If you repeatedly let opportunities pass you by it's because deep down you don't feel good enough. Not taking action is a self-protection mechanism. It keeps you safe because failing would prove once again that you are unworthy, which in effect would recreate the original pain. By not going after your goals and dreams you are avoiding this pain.
If you are on a constant self-improvement track, consuming more and more information, but not implementing it, ask yourself whether you had to be perfect as a child in order to gain approval or affection. Low self-worth often leads to perfectionism. And perfectionism leads to paralyzing overwhelm and procrastination.
Practice - Rewire negative views of yourself
If you tend to rebuke compliments or praise, receiving from others might be hard for you due to diminished self-worth. This practice will teach you how to accept the goodness that others see in you and as a result increase your self-esteem. The trick is to bypass your critical, rational mind by getting into meditative state. Also from the neuroscience perspective, when you see someone looking at you with love and acceptance, mirror neurons in your brain create a sense of goodness within you that the other person is seeing.

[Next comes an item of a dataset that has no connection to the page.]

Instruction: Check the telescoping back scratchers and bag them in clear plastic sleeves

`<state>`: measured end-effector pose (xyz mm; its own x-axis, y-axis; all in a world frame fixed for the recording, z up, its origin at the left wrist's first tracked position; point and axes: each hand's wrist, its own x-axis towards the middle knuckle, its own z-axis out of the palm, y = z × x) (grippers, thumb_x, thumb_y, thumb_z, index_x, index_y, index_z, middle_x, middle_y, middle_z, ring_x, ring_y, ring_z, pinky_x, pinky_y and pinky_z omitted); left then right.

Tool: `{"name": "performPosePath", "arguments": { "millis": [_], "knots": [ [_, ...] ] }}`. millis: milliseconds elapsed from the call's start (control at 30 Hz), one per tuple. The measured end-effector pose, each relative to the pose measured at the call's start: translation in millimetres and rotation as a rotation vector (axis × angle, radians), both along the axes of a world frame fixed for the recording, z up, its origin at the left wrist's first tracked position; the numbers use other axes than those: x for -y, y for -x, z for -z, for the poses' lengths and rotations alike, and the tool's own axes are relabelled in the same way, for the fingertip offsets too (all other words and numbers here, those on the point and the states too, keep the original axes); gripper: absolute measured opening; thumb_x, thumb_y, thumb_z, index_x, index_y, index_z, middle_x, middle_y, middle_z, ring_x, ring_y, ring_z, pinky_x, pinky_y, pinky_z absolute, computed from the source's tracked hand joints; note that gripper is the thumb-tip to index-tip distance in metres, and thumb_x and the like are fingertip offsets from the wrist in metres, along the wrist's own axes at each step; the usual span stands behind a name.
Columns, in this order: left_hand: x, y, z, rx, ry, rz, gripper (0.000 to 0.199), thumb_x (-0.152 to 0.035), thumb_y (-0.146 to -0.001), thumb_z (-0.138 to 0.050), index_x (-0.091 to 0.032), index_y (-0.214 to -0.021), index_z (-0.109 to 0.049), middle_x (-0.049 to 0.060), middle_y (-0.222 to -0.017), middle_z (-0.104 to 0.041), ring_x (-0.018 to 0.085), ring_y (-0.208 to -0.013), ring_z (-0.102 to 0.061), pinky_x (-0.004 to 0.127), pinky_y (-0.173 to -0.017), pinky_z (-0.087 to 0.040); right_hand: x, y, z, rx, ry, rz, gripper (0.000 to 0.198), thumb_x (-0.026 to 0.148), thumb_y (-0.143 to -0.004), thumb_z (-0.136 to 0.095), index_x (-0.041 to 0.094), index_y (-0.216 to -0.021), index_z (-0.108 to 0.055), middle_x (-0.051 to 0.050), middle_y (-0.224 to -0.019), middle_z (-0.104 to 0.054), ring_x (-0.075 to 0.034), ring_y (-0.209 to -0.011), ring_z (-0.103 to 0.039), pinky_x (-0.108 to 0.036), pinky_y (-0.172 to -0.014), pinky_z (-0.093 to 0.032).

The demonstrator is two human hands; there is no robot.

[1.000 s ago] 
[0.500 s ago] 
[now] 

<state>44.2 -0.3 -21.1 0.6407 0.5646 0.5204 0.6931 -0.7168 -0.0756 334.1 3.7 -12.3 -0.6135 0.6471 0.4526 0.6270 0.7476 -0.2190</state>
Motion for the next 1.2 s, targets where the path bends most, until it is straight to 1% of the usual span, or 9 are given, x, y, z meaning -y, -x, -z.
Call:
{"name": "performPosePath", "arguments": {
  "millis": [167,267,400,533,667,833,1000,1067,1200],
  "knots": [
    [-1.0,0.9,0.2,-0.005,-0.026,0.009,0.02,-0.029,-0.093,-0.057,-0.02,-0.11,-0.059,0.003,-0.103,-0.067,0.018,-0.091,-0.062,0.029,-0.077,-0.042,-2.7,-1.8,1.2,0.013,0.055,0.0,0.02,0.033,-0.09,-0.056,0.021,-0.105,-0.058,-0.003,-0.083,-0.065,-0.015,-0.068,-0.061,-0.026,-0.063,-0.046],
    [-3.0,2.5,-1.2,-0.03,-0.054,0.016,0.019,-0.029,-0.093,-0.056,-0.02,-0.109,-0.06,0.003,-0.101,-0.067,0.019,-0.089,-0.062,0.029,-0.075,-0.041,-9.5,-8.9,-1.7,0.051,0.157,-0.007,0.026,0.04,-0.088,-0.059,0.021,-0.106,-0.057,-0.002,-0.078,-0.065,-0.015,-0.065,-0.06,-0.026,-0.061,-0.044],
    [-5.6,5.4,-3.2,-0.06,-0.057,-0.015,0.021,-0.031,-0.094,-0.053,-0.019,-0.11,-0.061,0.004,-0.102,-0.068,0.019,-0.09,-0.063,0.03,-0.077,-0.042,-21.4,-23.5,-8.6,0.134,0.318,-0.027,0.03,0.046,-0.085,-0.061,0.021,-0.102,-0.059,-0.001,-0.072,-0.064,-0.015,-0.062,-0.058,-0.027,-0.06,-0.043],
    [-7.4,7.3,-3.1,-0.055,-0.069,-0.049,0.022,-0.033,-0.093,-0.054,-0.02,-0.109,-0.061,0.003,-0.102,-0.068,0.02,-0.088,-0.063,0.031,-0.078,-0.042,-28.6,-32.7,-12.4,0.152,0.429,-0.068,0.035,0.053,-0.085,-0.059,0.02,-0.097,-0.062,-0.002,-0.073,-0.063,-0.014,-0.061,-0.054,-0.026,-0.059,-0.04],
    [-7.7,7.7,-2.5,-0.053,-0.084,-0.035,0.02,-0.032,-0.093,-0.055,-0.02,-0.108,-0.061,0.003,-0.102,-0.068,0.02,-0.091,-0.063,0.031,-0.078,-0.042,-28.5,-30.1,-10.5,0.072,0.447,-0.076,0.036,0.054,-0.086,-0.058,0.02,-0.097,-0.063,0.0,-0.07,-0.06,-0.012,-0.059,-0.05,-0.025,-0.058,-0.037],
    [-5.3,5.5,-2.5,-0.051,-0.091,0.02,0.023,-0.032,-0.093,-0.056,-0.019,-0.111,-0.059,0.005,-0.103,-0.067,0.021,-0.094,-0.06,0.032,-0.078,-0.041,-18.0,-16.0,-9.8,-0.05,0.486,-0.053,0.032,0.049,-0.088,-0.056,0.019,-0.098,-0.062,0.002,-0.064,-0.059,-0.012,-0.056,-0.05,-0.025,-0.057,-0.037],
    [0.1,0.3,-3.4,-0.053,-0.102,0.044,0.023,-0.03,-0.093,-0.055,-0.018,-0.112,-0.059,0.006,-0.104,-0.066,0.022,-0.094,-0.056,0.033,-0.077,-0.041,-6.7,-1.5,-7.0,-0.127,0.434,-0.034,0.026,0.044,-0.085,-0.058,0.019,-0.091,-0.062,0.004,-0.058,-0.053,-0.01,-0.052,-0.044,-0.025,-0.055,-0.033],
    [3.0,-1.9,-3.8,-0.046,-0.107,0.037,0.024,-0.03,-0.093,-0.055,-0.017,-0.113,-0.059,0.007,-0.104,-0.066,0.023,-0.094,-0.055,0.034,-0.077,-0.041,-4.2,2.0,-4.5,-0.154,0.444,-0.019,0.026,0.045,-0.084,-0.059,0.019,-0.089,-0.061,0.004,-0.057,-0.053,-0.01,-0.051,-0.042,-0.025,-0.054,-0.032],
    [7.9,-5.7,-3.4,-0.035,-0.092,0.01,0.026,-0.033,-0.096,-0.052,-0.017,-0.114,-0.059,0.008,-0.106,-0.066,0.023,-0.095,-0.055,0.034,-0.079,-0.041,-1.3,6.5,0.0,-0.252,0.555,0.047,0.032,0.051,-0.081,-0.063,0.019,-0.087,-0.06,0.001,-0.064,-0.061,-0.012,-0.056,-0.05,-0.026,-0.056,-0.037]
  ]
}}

This exercise was adapted from Linda Graham's book "Bouncing Back- Rewiring your brain for maximum resilience and well-being"
Go ahead and find a quiet space in which to perform this guided visualization. Sit down and close your eyes. Focus on your breath and allow yourself to relax. Notice how you are feeling towards yourself. Uneasy? Judgmental? Just notice the feeling and accept it for what it is.
Then when you are ready bring to mind and image of someone who you know loves you unconditionally. It can be a person, a historical or spiritual figure or your pet. Pets are actually the best :)
Imagine yourself sitting with this person face-to-face. Picture them looking at you with love and tenderness. Feel into this love and imagine taking it in with your whole being. Allow yourself to bask in that feeling.
Now imagine yourself being that other person, and see yourself through their eyes. Feel that person's goodness being directed at you. See in yourself the goodness that the other person sees in you.
Now come back to you again. You are in your own body again taking in the love and acceptance this other person is sending to you. Take it deeply into your being. Feel it in your body. Stay with this feeling for as long as you wish. Then open your eyes and reflect on this experience. If you repeat this exercise you will rewire your neural pathways and change the view you have of yourself.